Every few hundred thousand years, the Earth's north and south magnetic poles reverse, says Brandon. "When that happens, they can swirl around for a while before finding their new home. Or they might pick multiple spots on the planet."

Every few hundred thousand years?  I think that number is far too conservative. As you know if you've read either of my books, I think the poles flip about every 11,500 years. Sometimes it's a full reversal, sometimes the pole moves south and then moves back fairly quickly. Sometimes it makes wild swings of up to 60 degrees before returning to its original position.

"The problem is not the poles flipping, but that the Earth's magnetic field draws down solar radiation around its poles," explains sci-fi author Walter Jon Williams. "So if one of the poles parks itself over, say, Chicago, a lot of inhabitants could get burned."

Magnetic reversals do occur, agrees Barrett Caldwell, an aeronautics and astronautics professor at Purdue University in an apparent attempt to calm our fears, "but it does not happen suddenly."

Again, I disagree.

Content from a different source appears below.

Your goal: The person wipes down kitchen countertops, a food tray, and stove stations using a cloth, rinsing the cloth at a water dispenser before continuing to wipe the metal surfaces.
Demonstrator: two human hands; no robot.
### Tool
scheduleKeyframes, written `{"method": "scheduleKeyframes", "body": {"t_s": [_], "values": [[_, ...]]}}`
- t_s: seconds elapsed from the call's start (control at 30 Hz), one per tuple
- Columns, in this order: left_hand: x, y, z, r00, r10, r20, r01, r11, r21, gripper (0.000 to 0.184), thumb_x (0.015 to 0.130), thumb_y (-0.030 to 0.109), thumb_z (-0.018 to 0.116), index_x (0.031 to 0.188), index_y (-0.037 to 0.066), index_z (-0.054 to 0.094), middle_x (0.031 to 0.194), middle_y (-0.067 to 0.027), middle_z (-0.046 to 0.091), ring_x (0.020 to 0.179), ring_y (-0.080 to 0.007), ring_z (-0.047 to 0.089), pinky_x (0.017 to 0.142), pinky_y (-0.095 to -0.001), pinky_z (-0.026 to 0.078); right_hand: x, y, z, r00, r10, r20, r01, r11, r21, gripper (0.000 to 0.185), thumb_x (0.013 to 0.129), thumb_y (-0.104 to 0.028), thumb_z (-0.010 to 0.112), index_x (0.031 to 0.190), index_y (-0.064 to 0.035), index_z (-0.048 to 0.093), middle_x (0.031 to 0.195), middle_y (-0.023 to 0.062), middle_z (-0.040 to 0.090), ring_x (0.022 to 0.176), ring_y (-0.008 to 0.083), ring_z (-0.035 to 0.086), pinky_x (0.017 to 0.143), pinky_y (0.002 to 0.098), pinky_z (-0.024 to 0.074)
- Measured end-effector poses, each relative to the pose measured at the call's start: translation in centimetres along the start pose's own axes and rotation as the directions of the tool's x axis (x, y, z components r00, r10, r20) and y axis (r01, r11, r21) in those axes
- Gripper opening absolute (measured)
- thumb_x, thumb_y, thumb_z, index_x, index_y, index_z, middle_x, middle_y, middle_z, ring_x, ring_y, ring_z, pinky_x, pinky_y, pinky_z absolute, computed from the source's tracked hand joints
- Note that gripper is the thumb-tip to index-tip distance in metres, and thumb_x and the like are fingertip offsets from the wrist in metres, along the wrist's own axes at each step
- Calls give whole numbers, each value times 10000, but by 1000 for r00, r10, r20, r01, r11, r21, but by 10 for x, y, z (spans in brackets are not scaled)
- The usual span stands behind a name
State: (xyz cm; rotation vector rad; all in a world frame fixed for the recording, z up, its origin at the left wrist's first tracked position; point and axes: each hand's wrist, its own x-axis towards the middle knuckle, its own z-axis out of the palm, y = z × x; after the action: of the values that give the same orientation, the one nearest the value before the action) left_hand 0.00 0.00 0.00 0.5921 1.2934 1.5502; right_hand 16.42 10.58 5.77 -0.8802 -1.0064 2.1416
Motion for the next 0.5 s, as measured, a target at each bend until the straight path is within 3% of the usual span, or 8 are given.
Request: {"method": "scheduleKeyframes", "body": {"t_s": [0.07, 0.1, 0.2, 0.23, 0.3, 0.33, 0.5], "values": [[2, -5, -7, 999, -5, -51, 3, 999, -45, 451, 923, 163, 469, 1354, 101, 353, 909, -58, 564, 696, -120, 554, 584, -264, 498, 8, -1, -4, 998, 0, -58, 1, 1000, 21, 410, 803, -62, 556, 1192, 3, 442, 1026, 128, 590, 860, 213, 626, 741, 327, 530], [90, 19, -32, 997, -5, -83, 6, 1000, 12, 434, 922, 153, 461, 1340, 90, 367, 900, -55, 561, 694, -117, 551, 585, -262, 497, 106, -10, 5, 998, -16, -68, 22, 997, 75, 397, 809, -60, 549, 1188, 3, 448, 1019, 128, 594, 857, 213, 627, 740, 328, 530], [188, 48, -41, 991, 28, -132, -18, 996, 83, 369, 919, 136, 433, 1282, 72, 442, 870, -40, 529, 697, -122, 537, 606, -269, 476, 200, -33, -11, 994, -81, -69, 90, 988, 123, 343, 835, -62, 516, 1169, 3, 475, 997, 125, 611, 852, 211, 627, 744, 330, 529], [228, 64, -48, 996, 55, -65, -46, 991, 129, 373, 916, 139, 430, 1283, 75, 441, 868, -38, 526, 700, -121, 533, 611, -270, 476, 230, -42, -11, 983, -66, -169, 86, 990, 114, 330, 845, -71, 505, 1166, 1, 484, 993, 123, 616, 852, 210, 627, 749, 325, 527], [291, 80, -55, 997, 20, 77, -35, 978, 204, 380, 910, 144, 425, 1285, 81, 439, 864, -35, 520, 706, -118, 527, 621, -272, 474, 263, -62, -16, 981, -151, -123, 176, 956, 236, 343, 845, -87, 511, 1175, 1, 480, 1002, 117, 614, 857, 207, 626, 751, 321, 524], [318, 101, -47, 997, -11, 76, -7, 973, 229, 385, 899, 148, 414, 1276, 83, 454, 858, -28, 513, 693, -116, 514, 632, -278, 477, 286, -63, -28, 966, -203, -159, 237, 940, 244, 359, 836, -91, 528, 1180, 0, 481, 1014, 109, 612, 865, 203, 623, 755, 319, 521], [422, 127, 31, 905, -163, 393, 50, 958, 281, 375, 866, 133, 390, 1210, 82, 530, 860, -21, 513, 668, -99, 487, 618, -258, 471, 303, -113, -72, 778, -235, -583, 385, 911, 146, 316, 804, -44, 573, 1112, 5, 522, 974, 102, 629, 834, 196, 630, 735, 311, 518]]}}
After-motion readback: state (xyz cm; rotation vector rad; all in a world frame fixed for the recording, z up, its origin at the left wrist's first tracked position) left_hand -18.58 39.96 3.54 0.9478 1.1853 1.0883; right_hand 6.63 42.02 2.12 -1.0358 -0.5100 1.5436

Some magnetic reversals may have taken place in as little as 30 days. See Geomagnetic field reverses in a flash

But the real danger, said Seth Shostak, a senior astronomer at the SETI Institute in an interview with FOX News, is that during the magnetic reversal the Earth would be unshielded from atomic particles from space. We’d need to protect ourselves using goggles and headgear, said Shostak, or stay indoors at all times.

This is where evolutionary leaps come into the picture. Those radioactive particles from space could affect our DNA, along with that of every plant and animal on Earth. That's how magnetic reversals trigger evolutionary leaps.

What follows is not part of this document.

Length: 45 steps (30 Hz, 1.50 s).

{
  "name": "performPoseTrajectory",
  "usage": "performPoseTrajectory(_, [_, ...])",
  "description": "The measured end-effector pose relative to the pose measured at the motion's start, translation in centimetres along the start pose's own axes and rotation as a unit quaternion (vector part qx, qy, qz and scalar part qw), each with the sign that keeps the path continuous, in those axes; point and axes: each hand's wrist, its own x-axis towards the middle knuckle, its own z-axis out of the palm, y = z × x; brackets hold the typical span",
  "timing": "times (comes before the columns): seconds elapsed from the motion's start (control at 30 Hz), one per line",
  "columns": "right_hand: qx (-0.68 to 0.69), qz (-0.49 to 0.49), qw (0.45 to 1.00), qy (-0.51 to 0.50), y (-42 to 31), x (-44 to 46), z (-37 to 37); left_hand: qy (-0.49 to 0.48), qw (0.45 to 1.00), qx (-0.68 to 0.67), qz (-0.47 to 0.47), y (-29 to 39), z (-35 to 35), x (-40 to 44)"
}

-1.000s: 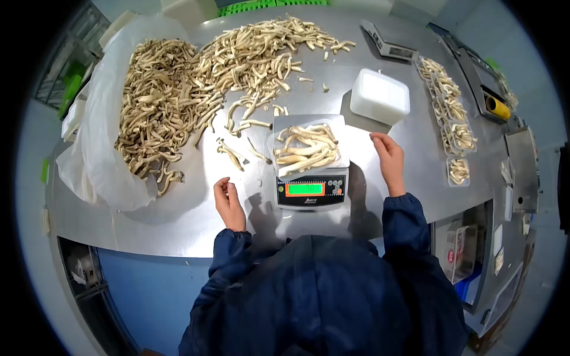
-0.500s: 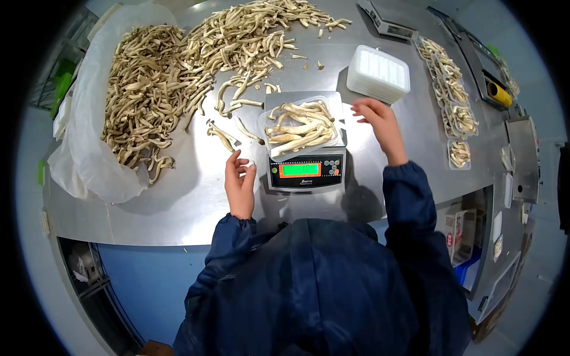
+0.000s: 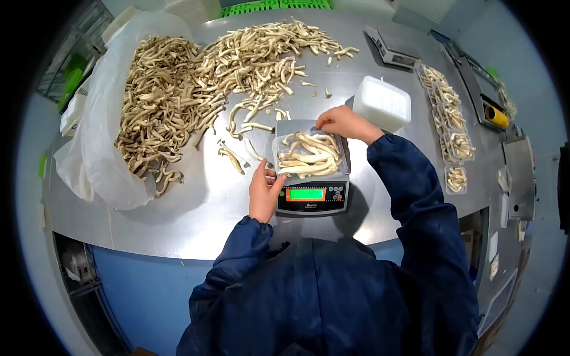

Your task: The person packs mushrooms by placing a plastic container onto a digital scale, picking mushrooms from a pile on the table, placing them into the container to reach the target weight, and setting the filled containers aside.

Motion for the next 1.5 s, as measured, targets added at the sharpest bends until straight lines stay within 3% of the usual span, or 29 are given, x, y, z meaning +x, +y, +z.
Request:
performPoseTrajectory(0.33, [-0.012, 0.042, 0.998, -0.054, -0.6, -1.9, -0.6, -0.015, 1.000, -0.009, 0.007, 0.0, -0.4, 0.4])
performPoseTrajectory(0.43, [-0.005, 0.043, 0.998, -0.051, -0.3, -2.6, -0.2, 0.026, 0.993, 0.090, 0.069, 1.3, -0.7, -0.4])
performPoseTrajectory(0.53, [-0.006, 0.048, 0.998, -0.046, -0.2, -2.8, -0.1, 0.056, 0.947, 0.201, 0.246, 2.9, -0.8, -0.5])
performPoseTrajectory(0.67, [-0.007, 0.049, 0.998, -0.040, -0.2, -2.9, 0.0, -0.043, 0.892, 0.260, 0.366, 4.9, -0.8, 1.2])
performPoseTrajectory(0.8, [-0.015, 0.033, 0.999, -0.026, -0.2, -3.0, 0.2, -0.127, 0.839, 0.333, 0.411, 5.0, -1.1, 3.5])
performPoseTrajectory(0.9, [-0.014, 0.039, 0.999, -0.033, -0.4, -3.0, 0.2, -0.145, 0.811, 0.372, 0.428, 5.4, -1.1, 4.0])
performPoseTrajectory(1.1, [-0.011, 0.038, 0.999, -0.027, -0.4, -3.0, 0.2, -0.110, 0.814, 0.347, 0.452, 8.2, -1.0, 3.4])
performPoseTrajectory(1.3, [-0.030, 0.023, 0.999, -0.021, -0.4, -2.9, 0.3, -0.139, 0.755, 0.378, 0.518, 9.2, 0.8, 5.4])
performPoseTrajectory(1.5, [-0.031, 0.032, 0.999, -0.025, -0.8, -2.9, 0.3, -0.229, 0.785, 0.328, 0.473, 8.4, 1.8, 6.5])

Number six on Brandon's list of potential Armageddons is that supervolcanoes wipe out the planet

"Of the six supervolcanoes in the world today," Williams said, three happen to be in the United States. One famously lies beneath Yellowstone National Park in Wyoming; the others are in Long Valley, Calif., and Valles Caldera, N.M."

But what if magnetic reversals actually trigger supervolcanoes? Should supervolcanoes then be fourth on the list?

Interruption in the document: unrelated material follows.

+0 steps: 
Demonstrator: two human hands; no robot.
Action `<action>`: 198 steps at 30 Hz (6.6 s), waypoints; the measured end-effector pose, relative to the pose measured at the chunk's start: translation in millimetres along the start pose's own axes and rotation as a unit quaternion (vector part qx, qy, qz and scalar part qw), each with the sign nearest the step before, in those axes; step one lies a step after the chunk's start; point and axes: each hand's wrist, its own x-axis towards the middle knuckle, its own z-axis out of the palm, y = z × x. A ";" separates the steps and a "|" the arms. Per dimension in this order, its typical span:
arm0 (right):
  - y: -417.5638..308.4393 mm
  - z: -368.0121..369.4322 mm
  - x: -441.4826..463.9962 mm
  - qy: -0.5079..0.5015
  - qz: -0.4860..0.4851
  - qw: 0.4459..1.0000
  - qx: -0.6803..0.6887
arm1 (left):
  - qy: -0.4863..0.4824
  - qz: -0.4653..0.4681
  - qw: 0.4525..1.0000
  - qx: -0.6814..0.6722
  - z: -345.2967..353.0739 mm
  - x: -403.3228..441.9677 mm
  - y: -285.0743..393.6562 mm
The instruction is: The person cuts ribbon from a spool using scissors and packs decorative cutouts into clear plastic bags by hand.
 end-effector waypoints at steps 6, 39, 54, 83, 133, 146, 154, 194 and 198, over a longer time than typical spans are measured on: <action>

Consider. Is it really just a coincidence that Yellowstone's last major eruption, which occurred about 640,000 years ago, correlates well with the Big Lost magnetic reversal? I don't think so.

Is it really just a coincidence that the Long Valley caldera, which formed about 760,000 years ago (, correlates well with the Brunhes/Matuyama magnetic reversal? I don't think so.

Whatever. I'm just glad to see magnetic reversals getting some respect.